Faith Can Move Mountains... But Dynamite Works Better

Wednesday, November 4, 2015

Hurricane Teresa Meets Her Match


Massive Hurricane Veers Off After Close Encounter; Scientists Baffled

Halifax, Nova Scotia (CP) Hurricane Teresa, a major Category Four hurricane in the Atlantic, was on a trajectory for the Atlantic provinces this weekend after cutting a swath across the lower Eastern Seaboard and passing by the American Northeast. The storm, which rose up out of the tropics as a late season hurricane, gained strength over the Caribbean off warm waters, and kept building in intensity as it moved initially northwest.

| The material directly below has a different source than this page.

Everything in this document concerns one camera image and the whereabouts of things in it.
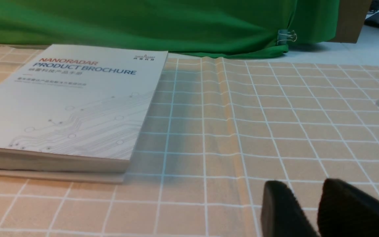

“We were worried it was going to hit Florida at first,” George Kovack, a scientist with the National Hurricane Center told reporters. “Given how much is so close to sea level, it’s a disaster just waiting to happen, and yes, Florida dodged a bullet this time, but it’s happened before, and it will happen again. Politicians on all sides in this matter must understand that.”


Rick Scott, governor of Florida, shrugged that off. “Hey, who cares about a little rain?” he told reporters after receiving a campaign donation from BP. “Look, what’s important is we shred all regulations and rules and all that and just trust the oil companies and my buddies in the construction industry and the gun lobby to act responsibly. And don’t even ask me about climate change. Vote Scott in 2018!”

Teresa moved up the coast, continuing to build, striking Georgia, the Carolinas, and southern Virginia before shifting slightly east. Emergency responders were quick to move in, and the governors of those states expressed relief that the storm could have been much worse. Forecasts had it moving past the Northeast, merely delivering a good deal of rain to coastal areas, but not the full force of a hurricane. The forecasts did, however, project landfall in the Canadian Atlantic provinces.


Teresa Zacchara, a New York lawyer, filed suit against the National Hurricane Center in a peculiar twist on the storm. She spoke to reporters outside a courthouse in Albany. “We Teresas demand that hurricanes never again be named after us! It’s a travesty! Imagine going through days on end of being heckled. Hey, Teresa, are you going to blow the house down? Or how about this one? Teresa, I hear you’re throwing a temper tantrum out in Raleigh on Thursday! It’s absolutely irritating, you hear me? And on behalf of all Teresas in the world, I demand that the National Hurricane Center pay me 500 million dollars in damages and emotional distress.”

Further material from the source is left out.